No appetite for recession? Come shopping with us
Published at 14:07, Friday, 27 April 2012
The day they started talking about double dip, I started craving an ice cream.
You know the kind. Chocolate sprinklings and raspberry sauce, dripping from the top of creamy vanilla ice in a crispy, biscuity cone... dipped twice for extra taste-bud appeal.
This, according to a new young acquaintance of mine, would be scrumdiddlyumptious – a fresh word on me, but one I’m using quite frequently now.
I’ve been practising it in front of the mirror, trying it out on friends and family in phone calls, seeking assessment and approval from living language experts, Michelin-starred chefs and the window cleaner.
Scrumdiddlyumptious. They all agree. It’s a very good word.
Thank you, Ben.
Double dip, it turns out, is not so attractive as my new word. Not in some parts, anyway.
It’s not nearly so tasty as an ice cream with raspberry sauce and chocolate and some folks are less than excited by it.

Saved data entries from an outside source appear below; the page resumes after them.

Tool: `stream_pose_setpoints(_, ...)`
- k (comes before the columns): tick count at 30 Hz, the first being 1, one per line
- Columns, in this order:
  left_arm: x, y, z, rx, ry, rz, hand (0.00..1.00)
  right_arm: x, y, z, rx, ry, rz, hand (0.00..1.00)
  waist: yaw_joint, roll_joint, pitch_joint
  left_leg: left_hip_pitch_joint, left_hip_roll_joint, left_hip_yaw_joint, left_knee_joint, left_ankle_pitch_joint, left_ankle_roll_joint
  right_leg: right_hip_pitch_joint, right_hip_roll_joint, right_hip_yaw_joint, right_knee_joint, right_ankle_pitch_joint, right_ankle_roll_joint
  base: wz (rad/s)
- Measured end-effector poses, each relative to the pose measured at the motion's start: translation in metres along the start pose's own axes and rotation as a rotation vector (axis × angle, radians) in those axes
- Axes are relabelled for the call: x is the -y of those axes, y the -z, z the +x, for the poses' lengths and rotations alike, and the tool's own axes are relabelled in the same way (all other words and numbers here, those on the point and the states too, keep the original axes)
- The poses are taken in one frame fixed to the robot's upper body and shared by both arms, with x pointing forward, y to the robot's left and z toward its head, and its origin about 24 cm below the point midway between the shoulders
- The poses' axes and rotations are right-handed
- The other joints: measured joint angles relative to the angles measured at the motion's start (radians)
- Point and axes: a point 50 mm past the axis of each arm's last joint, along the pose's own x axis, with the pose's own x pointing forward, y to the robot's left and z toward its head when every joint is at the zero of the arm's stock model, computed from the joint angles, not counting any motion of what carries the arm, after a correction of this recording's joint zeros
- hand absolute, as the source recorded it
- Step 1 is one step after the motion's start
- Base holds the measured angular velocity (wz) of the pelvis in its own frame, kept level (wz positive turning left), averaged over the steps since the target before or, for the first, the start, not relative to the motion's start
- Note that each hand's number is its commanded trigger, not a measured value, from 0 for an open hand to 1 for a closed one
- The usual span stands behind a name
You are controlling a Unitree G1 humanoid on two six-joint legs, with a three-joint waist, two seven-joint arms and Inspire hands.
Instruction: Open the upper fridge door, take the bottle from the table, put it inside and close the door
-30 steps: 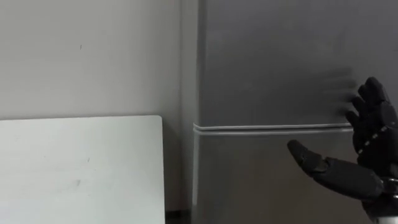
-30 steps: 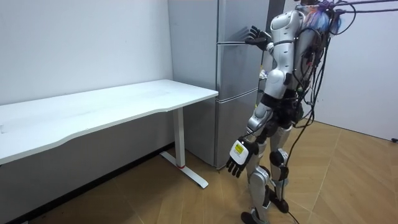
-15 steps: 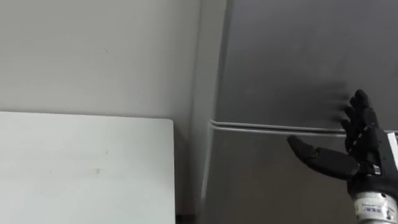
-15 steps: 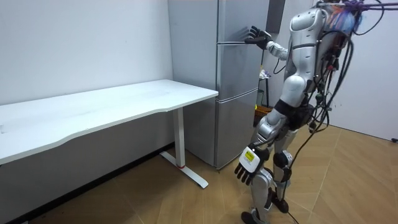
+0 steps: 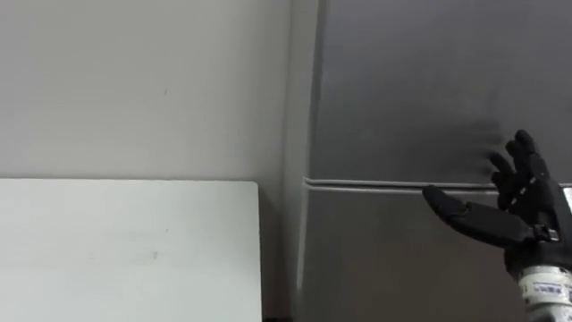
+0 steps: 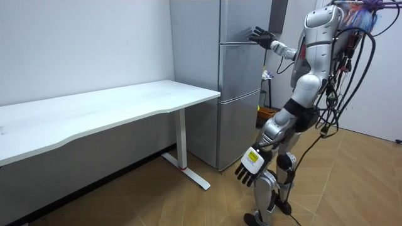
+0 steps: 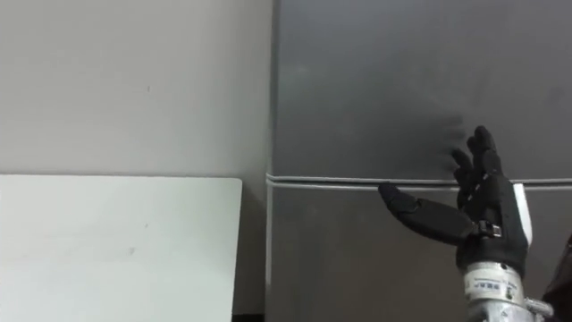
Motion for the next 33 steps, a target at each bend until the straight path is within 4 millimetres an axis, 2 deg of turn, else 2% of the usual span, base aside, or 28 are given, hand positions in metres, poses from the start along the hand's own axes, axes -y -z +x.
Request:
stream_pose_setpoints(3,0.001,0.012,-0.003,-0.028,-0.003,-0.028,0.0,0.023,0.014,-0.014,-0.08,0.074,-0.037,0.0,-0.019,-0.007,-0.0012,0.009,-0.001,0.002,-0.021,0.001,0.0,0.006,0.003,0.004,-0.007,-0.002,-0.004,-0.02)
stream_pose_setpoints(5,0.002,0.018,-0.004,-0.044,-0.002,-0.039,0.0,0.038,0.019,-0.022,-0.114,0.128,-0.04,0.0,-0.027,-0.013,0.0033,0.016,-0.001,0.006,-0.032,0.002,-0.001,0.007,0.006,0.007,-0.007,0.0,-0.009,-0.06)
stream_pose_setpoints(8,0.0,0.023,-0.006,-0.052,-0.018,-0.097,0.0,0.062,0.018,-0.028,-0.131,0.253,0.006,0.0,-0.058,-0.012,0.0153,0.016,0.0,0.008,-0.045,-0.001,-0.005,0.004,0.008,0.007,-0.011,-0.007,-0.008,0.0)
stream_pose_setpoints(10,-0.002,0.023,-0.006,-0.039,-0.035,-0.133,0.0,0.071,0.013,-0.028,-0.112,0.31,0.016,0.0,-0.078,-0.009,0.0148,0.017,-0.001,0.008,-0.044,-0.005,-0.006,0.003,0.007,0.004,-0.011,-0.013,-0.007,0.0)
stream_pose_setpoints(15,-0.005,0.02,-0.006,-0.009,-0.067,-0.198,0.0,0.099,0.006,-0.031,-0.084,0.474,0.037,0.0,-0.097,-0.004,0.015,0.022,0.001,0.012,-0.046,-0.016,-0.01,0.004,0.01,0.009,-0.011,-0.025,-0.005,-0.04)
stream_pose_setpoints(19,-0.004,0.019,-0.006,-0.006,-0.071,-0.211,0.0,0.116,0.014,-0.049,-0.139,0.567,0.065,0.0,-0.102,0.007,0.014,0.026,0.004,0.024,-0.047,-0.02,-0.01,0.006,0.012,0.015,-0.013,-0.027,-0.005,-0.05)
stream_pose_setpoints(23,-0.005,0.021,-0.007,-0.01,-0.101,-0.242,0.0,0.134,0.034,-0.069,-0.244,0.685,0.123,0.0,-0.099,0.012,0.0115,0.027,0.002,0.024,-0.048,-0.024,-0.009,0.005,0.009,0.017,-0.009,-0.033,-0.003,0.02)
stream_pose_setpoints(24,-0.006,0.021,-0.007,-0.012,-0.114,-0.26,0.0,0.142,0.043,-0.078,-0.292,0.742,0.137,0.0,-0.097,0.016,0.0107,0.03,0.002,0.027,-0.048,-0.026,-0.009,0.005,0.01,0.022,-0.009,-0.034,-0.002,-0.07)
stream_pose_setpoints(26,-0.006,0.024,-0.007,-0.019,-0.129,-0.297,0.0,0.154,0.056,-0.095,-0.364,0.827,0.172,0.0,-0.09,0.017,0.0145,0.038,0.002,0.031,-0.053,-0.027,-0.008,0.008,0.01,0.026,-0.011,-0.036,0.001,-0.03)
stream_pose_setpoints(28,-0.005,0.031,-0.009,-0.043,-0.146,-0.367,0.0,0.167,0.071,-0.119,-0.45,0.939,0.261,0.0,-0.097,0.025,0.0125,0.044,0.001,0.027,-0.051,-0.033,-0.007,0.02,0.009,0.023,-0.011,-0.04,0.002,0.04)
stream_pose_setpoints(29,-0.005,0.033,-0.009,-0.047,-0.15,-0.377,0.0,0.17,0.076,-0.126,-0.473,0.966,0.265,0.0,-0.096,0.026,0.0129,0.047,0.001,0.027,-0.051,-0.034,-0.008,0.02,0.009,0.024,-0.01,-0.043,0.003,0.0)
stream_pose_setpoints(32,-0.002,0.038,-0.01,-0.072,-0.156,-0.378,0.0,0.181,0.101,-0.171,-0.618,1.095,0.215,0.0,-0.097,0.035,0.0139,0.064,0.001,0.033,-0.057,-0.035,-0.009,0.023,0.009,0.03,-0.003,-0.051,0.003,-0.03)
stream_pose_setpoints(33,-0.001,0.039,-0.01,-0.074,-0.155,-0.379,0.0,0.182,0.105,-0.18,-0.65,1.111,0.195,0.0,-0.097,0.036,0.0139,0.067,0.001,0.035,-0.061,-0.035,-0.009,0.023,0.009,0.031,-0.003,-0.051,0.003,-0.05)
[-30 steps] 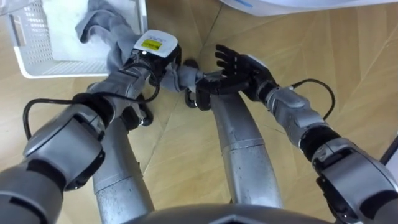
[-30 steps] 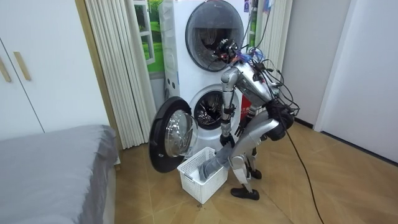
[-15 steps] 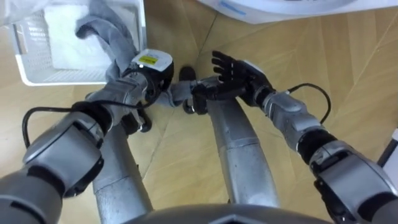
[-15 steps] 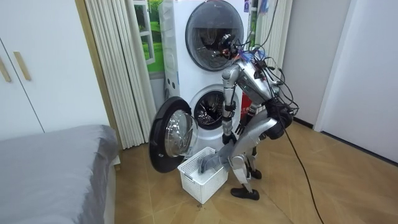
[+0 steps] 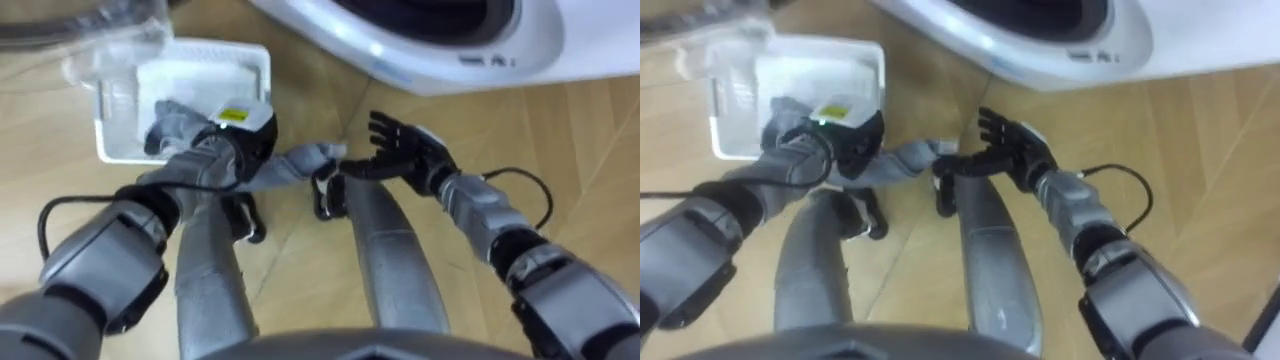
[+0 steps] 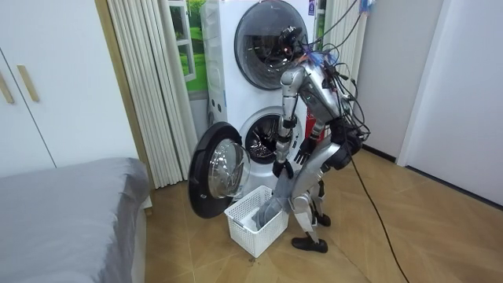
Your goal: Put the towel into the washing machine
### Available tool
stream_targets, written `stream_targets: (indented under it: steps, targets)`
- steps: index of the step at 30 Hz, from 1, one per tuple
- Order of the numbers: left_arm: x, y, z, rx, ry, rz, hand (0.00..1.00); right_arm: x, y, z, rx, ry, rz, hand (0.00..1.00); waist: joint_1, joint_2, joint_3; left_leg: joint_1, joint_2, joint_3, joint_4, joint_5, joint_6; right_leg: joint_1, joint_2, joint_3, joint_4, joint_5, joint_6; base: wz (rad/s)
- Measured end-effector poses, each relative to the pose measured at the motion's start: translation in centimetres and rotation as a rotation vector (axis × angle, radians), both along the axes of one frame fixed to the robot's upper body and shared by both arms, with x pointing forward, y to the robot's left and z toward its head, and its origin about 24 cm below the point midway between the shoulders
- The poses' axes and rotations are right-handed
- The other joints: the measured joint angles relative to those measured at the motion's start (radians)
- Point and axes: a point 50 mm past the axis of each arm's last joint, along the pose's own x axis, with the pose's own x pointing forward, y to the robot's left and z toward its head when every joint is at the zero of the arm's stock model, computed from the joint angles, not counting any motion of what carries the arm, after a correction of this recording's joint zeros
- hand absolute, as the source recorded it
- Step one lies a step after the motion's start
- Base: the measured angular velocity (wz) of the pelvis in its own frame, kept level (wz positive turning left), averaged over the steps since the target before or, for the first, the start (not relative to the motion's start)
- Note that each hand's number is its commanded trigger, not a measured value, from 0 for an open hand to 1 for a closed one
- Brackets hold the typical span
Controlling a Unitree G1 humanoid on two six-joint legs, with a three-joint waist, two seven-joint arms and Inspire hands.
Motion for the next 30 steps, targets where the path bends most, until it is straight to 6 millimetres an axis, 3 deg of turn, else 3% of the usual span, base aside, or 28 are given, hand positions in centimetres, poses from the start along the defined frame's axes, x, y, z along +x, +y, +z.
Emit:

In some parts, mere mention of a second dipping was enough to tip grown men into furious temper.
In Westminster they yelled and scowled and wagged angry fingers – each blaming the other for a second chilling. It was an unappetising, ill-mannered display by anybody’s standards.
Not sweet at all, this double dip. This one meant that anybody who has been feeling the pinch for the last couple of years, will probably feel it for a while longer yet. Another couple, perhaps – barring lottery jackpots or a win on the horses.
Like an ice cream headache, the kind that hits you straight between the eyebrows just as you’re starting to enjoy that last big lick, double dip will bring stinging tears.
Not everywhere though. Its rude arrival here in Carlisle prompted a queue round the block for a rather special double dip response – new furniture and a fond farewell to a much-loved store.
You have to feel proud of such steely refusal to be cowed by dubious jargon from anonymous pin-stripes in the Office For National Statistics.
While that lot sweated the difference between 0.1 percent economic growth and 0.2 per cent consumer spending shrinkage, our lot hit the high road to leather chairs, mahogany wardrobes and crystal table lamps.
That, I venture, is precisely the way to bury bad news – have nowt to do with it.
Pull on your boots, never mind the rain, skip breakfast and go shopping.
And boy, did they shop. Chapmans, much loved furniture retailer for more than 160 years, brought eager-beaver spenders out in their droves, as the store invited customers to spend, spend, spend in a closing down sale.
Funny how people grow so firmly and affectionately attached to shops.
Funny in a curious way – not in a laugh-out-loud fashion.
Shopping is no laughing matter and, as we saw this week, it takes more than an extended recession to persuade any of us to treat it with any less reverence than it is due.
Up before dawn, in line ahead of morning birdsong, warmed by a fizz of excitement and fired up with ambitions for a bargain. Now, that’s the way to do it.
When you’ve had your eye on a scrumdiddly-umptious silver chest of drawers for a month or two, what else would you do on double dip day but dip in for a third time – and hang the consequences.
It makes you proud of the northern grit rattling through our veins. While southern softies and angry political finger-waggers were losing their tempers in other parts of the country, here we were keeping our cool in a queue – an extremely long queue – eager and more than willing to bolster the local economy with a shopping spree.
The buzz of the crowds apparently brought tears to the eyes of Chapmans’ staff. So thronged were the sales floors, doors had to be closed against some waiting bargain-hunters at one point.
That’s what I call proper shopping. That’s what I call putting the rest of the world in its place and getting on with living – because none of us will ever get enough of that.
I suppose, in a sense, I must be tipping my hat to the spirit of Carlisle and Cumbria, which stubbornly refuses to be told how to conform and goes its predestined way to look after its own.
And I guess I’m also doffing my cap to seven-year-old Ben, who has summed up that spirit perfectly.